## WHAT TO DO
Set down all the data again. Change nothing.

## DATA
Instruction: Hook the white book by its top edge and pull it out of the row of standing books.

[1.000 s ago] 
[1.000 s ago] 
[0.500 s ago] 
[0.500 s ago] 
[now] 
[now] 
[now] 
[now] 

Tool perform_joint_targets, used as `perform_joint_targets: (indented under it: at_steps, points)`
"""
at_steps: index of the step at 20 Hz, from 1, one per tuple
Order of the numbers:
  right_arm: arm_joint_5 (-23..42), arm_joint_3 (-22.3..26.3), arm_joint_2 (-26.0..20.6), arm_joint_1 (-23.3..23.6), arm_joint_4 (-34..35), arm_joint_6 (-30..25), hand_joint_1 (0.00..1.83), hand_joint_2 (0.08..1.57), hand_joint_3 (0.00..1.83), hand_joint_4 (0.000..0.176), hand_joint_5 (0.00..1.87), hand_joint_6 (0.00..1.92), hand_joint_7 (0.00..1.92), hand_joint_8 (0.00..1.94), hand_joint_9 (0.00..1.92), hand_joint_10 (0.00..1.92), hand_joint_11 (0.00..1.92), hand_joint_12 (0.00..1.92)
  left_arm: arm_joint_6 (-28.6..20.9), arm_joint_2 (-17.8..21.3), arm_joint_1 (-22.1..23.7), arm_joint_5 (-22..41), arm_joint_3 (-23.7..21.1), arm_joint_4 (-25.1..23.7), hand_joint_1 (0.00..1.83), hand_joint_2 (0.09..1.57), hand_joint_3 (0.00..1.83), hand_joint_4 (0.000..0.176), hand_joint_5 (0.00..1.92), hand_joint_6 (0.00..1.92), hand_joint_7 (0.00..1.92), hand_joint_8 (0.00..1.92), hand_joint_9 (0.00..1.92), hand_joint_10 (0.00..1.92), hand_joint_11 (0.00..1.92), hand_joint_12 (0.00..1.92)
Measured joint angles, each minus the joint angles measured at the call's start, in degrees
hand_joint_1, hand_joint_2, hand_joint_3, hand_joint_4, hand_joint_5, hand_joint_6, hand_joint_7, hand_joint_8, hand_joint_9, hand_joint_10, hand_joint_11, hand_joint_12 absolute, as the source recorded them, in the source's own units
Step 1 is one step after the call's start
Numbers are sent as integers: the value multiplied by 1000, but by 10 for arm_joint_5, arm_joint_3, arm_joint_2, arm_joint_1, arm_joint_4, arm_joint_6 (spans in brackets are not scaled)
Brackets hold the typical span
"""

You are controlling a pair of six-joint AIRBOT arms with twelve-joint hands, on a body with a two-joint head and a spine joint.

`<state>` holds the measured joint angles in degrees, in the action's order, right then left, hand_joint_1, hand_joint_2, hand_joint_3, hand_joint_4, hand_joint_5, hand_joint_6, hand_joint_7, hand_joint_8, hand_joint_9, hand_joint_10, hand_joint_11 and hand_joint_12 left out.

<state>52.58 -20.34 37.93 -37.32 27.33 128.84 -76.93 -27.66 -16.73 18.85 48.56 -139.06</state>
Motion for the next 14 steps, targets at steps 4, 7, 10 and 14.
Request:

## WRITTEN ANSWER
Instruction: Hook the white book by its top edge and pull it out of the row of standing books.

[1.000 s ago] 
[1.000 s ago] 
[0.500 s ago] 
[0.500 s ago] 
[now] 
[now] 
[now] 
[now] 

Tool perform_joint_targets, used as `perform_joint_targets: (indented under it: at_steps, points)`
"""
at_steps: index of the step at 20 Hz, from 1, one per tuple
Order of the numbers:
  right_arm: arm_joint_5 (-23..42), arm_joint_3 (-22.3..26.3), arm_joint_2 (-26.0..20.6), arm_joint_1 (-23.3..23.6), arm_joint_4 (-34..35), arm_joint_6 (-30..25), hand_joint_1 (0.00..1.83), hand_joint_2 (0.08..1.57), hand_joint_3 (0.00..1.83), hand_joint_4 (0.000..0.176), hand_joint_5 (0.00..1.87), hand_joint_6 (0.00..1.92), hand_joint_7 (0.00..1.92), hand_joint_8 (0.00..1.94), hand_joint_9 (0.00..1.92), hand_joint_10 (0.00..1.92), hand_joint_11 (0.00..1.92), hand_joint_12 (0.00..1.92)
  left_arm: arm_joint_6 (-28.6..20.9), arm_joint_2 (-17.8..21.3), arm_joint_1 (-22.1..23.7), arm_joint_5 (-22..41), arm_joint_3 (-23.7..21.1), arm_joint_4 (-25.1..23.7), hand_joint_1 (0.00..1.83), hand_joint_2 (0.09..1.57), hand_joint_3 (0.00..1.83), hand_joint_4 (0.000..0.176), hand_joint_5 (0.00..1.92), hand_joint_6 (0.00..1.92), hand_joint_7 (0.00..1.92), hand_joint_8 (0.00..1.92), hand_joint_9 (0.00..1.92), hand_joint_10 (0.00..1.92), hand_joint_11 (0.00..1.92), hand_joint_12 (0.00..1.92)
Measured joint angles, each minus the joint angles measured at the call's start, in degrees
hand_joint_1, hand_joint_2, hand_joint_3, hand_joint_4, hand_joint_5, hand_joint_6, hand_joint_7, hand_joint_8, hand_joint_9, hand_joint_10, hand_joint_11, hand_joint_12 absolute, as the source recorded them, in the source's own units
Step 1 is one step after the call's start
Numbers are sent as integers: the value multiplied by 1000, but by 10 for arm_joint_5, arm_joint_3, arm_joint_2, arm_joint_1, arm_joint_4, arm_joint_6 (spans in brackets are not scaled)
Brackets hold the typical span
"""

You are controlling a pair of six-joint AIRBOT arms with twelve-joint hands, on a body with a two-joint head and a spine joint.

`<state>` holds the measured joint angles in degrees, in the action's order, right then left, hand_joint_1, hand_joint_2, hand_joint_3, hand_joint_4, hand_joint_5, hand_joint_6, hand_joint_7, hand_joint_8, hand_joint_9, hand_joint_10, hand_joint_11 and hand_joint_12 left out.

<state>52.58 -20.34 37.93 -37.32 27.33 128.84 -76.93 -27.66 -16.73 18.85 48.56 -139.06</state>
Motion for the next 14 steps, targets at steps 4, 7, 10 and 14.
Request:

This answer has been written out in full.